The structure of water–ammonia mixtures from classical and ab initio molecular dynamics

Abstract

The structure of aqueous ammonia solutions is investigated through classical molecular dynamics (MD) and ab initio molecular dynamics (AIMD) simulations. We have preliminarily compared three well-known classical force fields for liquid water (SPC, SPC/E, and TIP4P) in order to identify the most accurate one in reproducing AIMD results obtained at the Generalized Gradient Approximation (GGA) and meta-GGA levels of theory.

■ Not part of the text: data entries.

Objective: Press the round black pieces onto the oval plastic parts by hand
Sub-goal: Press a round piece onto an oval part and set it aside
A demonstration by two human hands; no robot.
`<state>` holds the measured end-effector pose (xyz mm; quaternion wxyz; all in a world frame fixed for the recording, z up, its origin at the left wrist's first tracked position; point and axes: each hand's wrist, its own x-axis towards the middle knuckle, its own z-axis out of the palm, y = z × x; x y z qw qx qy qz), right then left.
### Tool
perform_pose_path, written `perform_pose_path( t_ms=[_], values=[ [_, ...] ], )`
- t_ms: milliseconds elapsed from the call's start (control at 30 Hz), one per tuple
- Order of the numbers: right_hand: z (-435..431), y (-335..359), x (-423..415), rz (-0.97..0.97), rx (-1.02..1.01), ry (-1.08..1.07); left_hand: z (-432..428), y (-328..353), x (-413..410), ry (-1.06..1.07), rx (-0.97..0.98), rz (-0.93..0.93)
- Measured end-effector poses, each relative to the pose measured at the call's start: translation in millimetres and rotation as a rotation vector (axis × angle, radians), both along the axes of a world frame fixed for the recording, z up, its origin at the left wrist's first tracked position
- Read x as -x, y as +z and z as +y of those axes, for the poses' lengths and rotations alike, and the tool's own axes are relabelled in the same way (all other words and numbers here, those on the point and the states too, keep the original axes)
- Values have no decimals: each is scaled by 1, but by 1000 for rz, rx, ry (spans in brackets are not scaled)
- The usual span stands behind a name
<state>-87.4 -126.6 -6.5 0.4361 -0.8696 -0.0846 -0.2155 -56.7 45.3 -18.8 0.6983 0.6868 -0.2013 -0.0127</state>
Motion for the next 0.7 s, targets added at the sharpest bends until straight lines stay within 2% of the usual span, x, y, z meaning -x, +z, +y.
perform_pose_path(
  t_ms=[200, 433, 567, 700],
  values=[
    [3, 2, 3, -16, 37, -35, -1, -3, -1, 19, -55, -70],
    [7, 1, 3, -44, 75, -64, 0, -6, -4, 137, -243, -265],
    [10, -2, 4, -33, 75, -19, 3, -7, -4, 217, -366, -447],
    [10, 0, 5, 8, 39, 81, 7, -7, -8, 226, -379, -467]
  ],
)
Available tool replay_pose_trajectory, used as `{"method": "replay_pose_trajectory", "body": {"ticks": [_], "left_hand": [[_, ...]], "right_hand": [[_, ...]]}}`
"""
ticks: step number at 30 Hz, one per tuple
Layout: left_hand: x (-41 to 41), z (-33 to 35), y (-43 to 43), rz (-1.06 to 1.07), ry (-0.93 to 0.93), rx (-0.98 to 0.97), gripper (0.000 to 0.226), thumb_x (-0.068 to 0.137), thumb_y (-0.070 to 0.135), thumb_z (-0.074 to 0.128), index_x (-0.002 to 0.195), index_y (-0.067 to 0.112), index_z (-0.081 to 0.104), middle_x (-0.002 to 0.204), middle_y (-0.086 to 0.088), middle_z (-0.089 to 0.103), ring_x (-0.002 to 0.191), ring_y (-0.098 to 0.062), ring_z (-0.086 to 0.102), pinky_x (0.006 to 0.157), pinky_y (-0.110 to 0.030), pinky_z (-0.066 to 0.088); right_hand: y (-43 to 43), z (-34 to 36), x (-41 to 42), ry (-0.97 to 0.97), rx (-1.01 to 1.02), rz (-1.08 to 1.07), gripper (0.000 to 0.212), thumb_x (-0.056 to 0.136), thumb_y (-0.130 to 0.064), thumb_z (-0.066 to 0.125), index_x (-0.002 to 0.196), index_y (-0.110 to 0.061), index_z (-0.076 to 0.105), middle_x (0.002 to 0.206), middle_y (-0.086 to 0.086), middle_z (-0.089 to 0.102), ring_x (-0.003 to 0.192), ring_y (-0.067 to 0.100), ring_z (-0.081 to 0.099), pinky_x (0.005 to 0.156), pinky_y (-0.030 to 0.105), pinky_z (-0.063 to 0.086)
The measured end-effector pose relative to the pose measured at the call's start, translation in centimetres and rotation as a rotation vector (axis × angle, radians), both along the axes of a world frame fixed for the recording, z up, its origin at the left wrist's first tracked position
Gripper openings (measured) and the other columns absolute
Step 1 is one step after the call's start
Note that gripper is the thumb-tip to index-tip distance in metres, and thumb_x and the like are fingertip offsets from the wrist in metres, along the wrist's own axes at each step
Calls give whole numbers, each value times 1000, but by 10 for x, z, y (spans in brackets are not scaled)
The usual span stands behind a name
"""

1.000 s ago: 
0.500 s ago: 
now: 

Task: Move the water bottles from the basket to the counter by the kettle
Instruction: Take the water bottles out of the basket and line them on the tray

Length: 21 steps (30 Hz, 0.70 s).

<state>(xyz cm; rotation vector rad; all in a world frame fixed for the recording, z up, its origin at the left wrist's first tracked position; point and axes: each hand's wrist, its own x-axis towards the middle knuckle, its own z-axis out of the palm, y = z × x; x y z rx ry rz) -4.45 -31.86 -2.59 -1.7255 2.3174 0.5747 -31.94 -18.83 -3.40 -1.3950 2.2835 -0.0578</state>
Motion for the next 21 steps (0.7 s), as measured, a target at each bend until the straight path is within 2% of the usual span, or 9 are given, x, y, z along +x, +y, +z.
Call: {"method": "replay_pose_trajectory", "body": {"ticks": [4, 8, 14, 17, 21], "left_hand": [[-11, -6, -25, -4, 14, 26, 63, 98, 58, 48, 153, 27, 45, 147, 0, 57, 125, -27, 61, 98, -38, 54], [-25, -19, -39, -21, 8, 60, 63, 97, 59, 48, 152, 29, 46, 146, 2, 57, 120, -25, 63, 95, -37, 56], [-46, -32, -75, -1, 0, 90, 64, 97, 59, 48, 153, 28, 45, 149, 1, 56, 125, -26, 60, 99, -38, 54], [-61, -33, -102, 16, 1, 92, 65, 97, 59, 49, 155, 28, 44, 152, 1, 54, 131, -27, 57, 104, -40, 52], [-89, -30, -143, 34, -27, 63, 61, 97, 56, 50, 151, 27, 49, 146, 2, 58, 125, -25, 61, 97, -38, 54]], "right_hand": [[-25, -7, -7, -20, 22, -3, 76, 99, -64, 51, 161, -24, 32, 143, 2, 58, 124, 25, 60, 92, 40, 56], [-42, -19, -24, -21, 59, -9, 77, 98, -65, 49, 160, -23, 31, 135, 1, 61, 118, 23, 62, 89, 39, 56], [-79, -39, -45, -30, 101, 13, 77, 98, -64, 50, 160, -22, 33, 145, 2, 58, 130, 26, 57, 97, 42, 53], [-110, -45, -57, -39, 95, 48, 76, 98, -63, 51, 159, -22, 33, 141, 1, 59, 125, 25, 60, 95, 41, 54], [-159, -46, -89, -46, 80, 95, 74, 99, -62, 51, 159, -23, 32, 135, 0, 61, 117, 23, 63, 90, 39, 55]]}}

Liquid ammonia has been simulated by implementing an optimized force field recently developed by Chettiyankandy et al. [Fluid Phase Equilib. 511, 112507 (2020)]. Analysis of the radial distribution functions for different ammonia concentrations reveals that the three water force fields provide comparable estimates of the mixture structure, with the SPC/E performing slightly better. Although a fairly good agreement between MD and AIMD is observed for conditions close to the equimolarity, at lower ammonia concentrations, important discrepancies arise, with classical force fields underestimating the number and strength of H-bonds between water molecules and between water and ammonia moieties. Here, we prove that these drawbacks are rooted in a poor sampling of the configurational space spanned by the hydrogen atoms lying in the H-bonds of H2O⋯H2O and, more critically, H2O⋯NH3 neighbors due to the lack of polarization and charge transfer terms. This way, non-polarizable classical force fields underestimate the proton affinity of the nitrogen atom of ammonia in aqueous solutions, which plays a key role under realistic dilute ammonia conditions. Our results witness the need for developing more suited polarizable models that are able to take into account these effects properly.